DATA SEGMENT »
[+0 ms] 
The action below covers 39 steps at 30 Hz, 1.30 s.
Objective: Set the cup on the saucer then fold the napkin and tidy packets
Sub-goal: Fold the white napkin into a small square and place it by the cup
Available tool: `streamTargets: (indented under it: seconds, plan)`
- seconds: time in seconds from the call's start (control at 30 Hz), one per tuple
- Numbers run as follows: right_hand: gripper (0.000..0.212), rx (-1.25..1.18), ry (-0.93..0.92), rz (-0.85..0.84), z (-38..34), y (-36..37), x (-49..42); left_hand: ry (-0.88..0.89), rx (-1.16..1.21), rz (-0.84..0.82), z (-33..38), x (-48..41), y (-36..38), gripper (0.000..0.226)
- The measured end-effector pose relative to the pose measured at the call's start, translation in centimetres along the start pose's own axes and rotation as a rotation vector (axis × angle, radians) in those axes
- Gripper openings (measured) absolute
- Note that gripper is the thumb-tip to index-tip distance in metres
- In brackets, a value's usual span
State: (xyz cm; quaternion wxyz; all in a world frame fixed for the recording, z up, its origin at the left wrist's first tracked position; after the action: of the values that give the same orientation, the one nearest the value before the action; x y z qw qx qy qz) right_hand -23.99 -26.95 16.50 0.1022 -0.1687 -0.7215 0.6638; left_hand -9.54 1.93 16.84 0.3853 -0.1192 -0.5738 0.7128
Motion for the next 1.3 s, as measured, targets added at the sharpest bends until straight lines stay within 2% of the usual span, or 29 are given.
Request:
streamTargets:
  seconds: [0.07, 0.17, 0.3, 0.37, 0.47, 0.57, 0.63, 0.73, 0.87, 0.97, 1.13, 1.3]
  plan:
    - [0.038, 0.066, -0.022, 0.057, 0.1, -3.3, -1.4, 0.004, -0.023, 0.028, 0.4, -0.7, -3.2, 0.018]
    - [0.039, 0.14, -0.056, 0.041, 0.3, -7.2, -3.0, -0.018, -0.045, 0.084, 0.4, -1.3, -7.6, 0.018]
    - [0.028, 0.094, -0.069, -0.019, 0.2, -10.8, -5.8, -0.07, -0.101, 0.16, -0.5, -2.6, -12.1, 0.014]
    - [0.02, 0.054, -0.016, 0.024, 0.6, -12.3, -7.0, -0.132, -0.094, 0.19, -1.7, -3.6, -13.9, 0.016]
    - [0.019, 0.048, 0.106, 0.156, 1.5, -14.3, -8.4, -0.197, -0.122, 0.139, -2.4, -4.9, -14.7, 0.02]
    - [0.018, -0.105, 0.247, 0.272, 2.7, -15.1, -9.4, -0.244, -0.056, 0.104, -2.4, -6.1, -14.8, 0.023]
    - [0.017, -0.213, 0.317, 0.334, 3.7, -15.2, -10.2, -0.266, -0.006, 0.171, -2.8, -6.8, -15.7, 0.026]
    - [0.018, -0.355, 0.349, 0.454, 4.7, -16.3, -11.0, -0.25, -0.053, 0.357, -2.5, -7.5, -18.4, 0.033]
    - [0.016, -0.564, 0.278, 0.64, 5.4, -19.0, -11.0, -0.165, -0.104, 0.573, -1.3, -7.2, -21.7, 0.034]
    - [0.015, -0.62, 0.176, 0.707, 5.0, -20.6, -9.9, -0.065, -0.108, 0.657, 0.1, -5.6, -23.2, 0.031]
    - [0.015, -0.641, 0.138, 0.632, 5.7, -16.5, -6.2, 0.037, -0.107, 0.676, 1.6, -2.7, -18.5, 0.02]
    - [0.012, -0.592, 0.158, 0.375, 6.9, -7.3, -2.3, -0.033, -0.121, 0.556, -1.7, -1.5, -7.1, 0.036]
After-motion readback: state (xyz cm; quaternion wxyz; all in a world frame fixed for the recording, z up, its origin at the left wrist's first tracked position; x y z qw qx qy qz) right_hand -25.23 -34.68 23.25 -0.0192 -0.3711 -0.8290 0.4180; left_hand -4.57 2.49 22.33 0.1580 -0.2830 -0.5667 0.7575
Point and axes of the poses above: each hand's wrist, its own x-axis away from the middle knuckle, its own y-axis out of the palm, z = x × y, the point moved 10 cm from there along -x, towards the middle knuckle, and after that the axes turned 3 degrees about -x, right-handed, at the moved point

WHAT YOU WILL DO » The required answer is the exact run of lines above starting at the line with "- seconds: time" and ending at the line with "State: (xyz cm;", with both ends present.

ANSWER AREA »
- seconds: time in seconds from the call's start (control at 30 Hz), one per tuple
- Numbers run as follows: right_hand: gripper (0.000..0.212), rx (-1.25..1.18), ry (-0.93..0.92), rz (-0.85..0.84), z (-38..34), y (-36..37), x (-49..42); left_hand: ry (-0.88..0.89), rx (-1.16..1.21), rz (-0.84..0.82), z (-33..38), x (-48..41), y (-36..38), gripper (0.000..0.226)
- The measured end-effector pose relative to the pose measured at the call's start, translation in centimetres along the start pose's own axes and rotation as a rotation vector (axis × angle, radians) in those axes
- Gripper openings (measured) absolute
- Note that gripper is the thumb-tip to index-tip distance in metres
- In brackets, a value's usual span
State: (xyz cm; quaternion wxyz; all in a world frame fixed for the recording, z up, its origin at the left wrist's first tracked position; after the action: of the values that give the same orientation, the one nearest the value before the action; x y z qw qx qy qz) right_hand -23.99 -26.95 16.50 0.1022 -0.1687 -0.7215 0.6638; left_hand -9.54 1.93 16.84 0.3853 -0.1192 -0.5738 0.7128

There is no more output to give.